• [Available data]
-------------------------

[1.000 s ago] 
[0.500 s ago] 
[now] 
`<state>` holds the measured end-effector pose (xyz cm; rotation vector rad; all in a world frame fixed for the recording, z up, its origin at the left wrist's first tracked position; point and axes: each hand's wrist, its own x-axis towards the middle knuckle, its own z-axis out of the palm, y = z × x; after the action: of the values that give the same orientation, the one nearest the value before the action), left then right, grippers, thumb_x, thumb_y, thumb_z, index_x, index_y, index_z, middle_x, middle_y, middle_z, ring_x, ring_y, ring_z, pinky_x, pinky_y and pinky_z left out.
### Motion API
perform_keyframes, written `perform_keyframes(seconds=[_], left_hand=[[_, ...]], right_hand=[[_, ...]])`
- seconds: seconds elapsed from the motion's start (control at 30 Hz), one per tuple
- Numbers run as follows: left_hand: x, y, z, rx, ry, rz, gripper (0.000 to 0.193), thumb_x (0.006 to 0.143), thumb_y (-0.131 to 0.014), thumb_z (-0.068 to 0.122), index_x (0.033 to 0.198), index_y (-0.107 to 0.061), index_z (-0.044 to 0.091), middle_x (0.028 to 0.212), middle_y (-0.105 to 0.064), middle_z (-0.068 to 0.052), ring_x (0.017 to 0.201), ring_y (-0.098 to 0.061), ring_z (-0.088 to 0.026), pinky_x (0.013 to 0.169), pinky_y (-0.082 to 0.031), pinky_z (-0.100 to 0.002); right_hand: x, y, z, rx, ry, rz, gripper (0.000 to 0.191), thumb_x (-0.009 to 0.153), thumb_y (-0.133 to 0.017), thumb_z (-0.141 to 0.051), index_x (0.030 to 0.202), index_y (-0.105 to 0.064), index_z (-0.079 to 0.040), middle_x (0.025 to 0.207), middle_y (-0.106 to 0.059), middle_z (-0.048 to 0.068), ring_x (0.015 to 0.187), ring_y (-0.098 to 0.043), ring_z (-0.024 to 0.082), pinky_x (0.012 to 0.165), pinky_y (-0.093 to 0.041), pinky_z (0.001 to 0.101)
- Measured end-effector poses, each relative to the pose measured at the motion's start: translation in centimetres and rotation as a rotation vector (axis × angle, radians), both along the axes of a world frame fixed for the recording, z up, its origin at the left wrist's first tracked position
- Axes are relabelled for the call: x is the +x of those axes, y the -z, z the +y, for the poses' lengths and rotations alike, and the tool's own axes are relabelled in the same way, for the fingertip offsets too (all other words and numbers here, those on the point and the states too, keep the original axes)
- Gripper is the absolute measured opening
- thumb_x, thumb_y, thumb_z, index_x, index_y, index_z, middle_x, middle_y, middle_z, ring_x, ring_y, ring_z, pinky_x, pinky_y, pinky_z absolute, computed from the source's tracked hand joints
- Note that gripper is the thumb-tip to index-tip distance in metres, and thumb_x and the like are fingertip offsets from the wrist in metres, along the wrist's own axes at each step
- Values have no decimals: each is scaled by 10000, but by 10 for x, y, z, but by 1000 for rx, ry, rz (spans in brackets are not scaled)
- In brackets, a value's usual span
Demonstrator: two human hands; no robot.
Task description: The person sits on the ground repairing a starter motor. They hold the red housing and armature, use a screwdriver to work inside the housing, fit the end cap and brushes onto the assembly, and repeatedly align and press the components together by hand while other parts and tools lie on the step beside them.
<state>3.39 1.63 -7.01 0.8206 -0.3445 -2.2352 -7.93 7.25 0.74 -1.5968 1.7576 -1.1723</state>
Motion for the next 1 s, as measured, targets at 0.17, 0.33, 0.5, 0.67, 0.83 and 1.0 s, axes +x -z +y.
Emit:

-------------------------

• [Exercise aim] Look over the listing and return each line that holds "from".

• [Output]
- seconds: seconds elapsed from the motion's start (control at 30 Hz), one per tuple
- thumb_x, thumb_y, thumb_z, index_x, index_y, index_z, middle_x, middle_y, middle_z, ring_x, ring_y, ring_z, pinky_x, pinky_y, pinky_z absolute, computed from the source's tracked hand joints
- Note that gripper is the thumb-tip to index-tip distance in metres, and thumb_x and the like are fingertip offsets from the wrist in metres, along the wrist's own axes at each step

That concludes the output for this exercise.